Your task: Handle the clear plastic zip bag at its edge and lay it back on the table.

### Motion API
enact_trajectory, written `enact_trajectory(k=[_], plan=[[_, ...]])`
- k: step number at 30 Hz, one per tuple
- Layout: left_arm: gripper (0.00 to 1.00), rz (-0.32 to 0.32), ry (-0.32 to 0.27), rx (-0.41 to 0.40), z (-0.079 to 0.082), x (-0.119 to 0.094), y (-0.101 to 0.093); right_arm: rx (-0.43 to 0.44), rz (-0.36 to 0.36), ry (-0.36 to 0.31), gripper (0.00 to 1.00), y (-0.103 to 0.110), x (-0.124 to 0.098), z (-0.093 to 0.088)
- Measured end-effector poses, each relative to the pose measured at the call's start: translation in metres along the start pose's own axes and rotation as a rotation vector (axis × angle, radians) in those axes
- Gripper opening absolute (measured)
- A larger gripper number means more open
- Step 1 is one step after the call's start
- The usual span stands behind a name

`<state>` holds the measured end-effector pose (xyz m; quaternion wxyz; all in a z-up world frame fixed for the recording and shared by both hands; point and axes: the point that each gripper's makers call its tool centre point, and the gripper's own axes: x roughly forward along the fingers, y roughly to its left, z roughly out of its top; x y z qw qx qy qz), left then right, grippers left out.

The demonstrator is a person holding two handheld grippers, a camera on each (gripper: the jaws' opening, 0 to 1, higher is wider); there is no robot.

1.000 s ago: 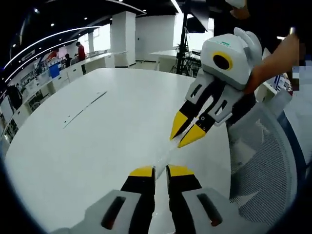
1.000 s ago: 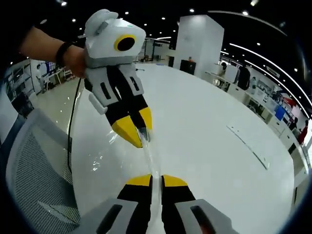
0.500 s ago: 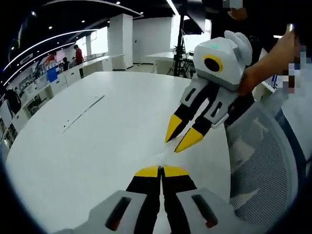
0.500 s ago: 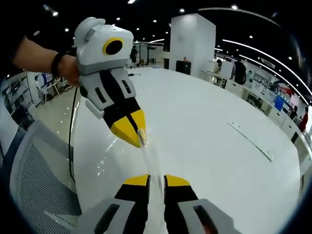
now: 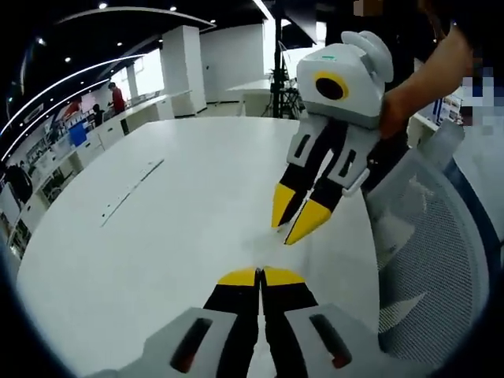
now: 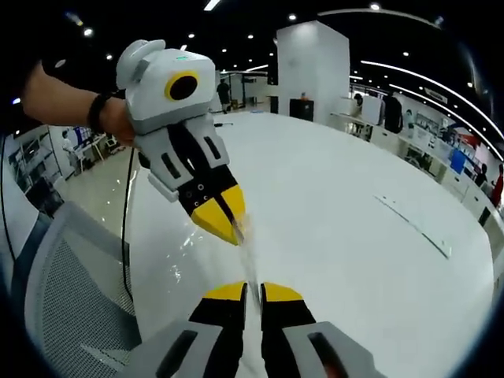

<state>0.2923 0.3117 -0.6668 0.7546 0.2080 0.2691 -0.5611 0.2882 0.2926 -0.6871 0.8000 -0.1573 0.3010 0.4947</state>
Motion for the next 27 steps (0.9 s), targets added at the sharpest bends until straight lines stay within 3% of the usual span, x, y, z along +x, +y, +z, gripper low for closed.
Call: enact_trajectory(k=[9,12,18,27], plan=[[0.0,0.011,0.013,-0.031,-0.005,0.0,0.005,-0.02,0.013,0.01,0.0,0.004,0.005,0.0],[0.05,0.028,0.009,-0.026,-0.006,-0.001,0.01,-0.04,0.0,0.032,0.0,0.004,0.006,-0.002],[0.1,0.051,0.013,0.017,0.0,-0.005,0.013,-0.081,-0.022,0.062,0.0,-0.003,0.011,0.0],[0.12,0.082,0.039,0.087,0.004,0.0,0.017,-0.217,-0.045,0.164,0.0,-0.015,0.012,-0.005]])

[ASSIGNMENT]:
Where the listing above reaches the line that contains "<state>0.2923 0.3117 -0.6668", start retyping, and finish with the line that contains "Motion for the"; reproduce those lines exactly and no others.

[RESULT OF THIS TASK]:
<state>0.2923 0.3117 -0.6668 0.7546 0.2080 0.2691 -0.5611 0.2882 0.2926 -0.6871 0.8000 -0.1573 0.3010 0.4947</state>
Motion for the next 27 steps (0.9 s), targets added at the sharpest bends until straight lines stay within 3% of the usual span, x, y, z along +x, +y, +z, gripper low for closed.

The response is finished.